• _YOUR INSTRUCTIONS_
Below are the records; collect from them each line containing the string "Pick".

___ DATA FOR THIS TASK ___

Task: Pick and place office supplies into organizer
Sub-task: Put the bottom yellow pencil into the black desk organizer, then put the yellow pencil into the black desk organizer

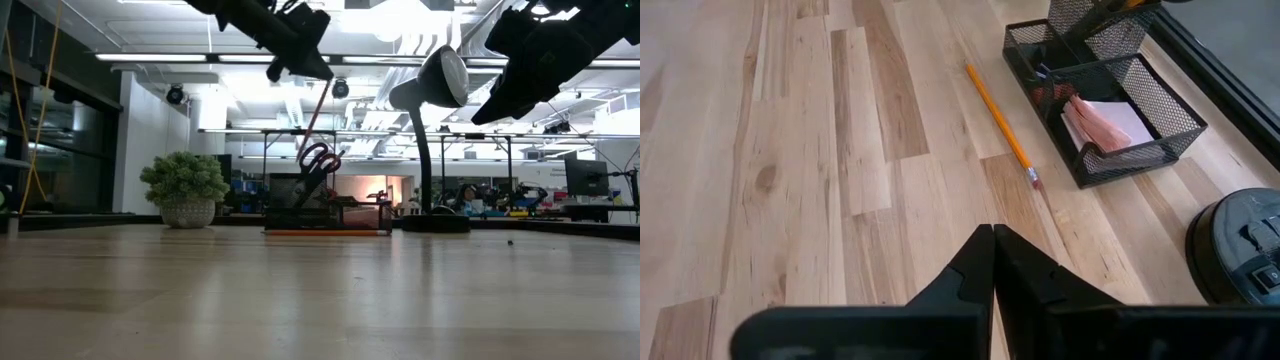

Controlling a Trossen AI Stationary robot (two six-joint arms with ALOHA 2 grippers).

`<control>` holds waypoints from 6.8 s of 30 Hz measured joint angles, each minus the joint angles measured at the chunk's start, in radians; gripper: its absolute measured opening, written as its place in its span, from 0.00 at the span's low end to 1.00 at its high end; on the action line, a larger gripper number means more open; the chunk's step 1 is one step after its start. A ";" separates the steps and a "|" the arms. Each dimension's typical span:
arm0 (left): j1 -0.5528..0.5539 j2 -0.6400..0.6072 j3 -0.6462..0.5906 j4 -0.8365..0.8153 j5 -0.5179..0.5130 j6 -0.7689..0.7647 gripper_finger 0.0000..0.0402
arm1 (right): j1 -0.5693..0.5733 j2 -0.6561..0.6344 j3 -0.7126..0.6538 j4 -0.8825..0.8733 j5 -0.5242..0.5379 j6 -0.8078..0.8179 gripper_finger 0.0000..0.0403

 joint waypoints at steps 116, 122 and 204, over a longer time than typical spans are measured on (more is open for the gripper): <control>-0.285 0.480 0.126 -0.032 0.052 0.270 0.25 | 0.333 0.000 0.000 -0.189 0.157 0.286 0.00; -0.250 0.599 0.335 -0.349 0.099 0.276 0.25 | 0.358 0.000 0.000 -0.196 0.191 0.293 0.00; -0.146 0.203 -0.306 -0.361 0.080 0.235 0.22 | 0.359 0.000 0.000 -0.179 0.274 0.311 0.00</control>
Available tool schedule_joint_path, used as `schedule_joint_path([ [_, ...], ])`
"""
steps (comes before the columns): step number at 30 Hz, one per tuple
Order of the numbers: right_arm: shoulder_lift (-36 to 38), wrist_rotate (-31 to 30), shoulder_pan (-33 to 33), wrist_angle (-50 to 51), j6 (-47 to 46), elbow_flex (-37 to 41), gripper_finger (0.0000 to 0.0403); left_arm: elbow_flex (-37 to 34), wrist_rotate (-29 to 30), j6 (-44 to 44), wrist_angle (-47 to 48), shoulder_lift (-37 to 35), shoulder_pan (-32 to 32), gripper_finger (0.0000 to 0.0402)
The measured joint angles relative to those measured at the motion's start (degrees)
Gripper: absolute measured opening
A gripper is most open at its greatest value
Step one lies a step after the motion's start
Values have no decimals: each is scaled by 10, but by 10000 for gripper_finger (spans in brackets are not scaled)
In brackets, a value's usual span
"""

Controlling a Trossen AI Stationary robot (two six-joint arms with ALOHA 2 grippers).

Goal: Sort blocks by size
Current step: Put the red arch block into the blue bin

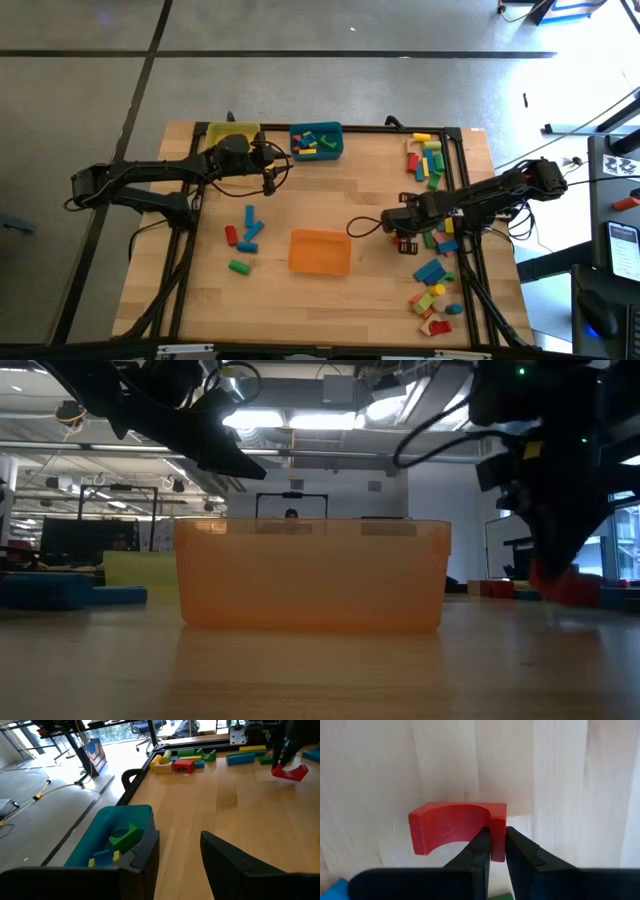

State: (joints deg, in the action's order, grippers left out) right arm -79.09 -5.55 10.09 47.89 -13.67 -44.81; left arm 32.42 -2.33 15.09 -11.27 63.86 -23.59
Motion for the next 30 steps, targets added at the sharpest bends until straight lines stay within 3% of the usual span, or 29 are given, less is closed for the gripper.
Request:
schedule_joint_path([
  [9,0,-14,-12,2,0,-31,37,0,0,0,2,0,0,127],
  [19,1,-52,-87,-6,15,-98,39,0,0,-1,2,0,0,127],
  [30,1,-99,-176,-138,24,-122,41,0,0,-1,2,0,0,127],
])
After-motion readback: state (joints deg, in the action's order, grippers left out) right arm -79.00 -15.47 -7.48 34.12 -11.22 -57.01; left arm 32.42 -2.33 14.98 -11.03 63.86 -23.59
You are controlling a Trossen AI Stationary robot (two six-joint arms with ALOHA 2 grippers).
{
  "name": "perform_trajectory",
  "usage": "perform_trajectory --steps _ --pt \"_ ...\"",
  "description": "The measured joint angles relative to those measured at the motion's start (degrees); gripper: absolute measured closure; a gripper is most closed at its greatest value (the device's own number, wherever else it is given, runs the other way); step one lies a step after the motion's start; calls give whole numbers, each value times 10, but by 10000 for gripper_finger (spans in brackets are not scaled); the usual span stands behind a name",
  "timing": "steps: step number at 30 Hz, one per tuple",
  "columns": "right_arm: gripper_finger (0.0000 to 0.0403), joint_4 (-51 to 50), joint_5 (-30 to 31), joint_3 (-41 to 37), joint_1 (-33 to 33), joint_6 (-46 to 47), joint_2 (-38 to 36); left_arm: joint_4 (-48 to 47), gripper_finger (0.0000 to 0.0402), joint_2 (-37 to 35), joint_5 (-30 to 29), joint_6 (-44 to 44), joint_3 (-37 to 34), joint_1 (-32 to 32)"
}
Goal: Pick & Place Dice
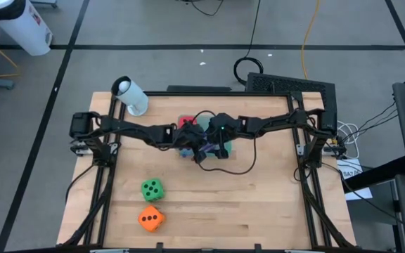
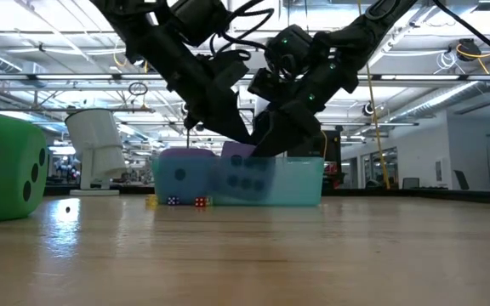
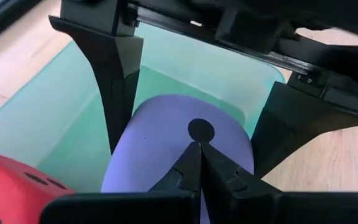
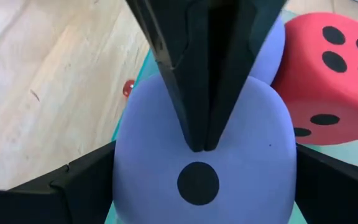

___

• _ANSWER FOR THIS EXERCISE_
Task: Pick and place office supplies into organizer
Goal: Pick & Place Dice

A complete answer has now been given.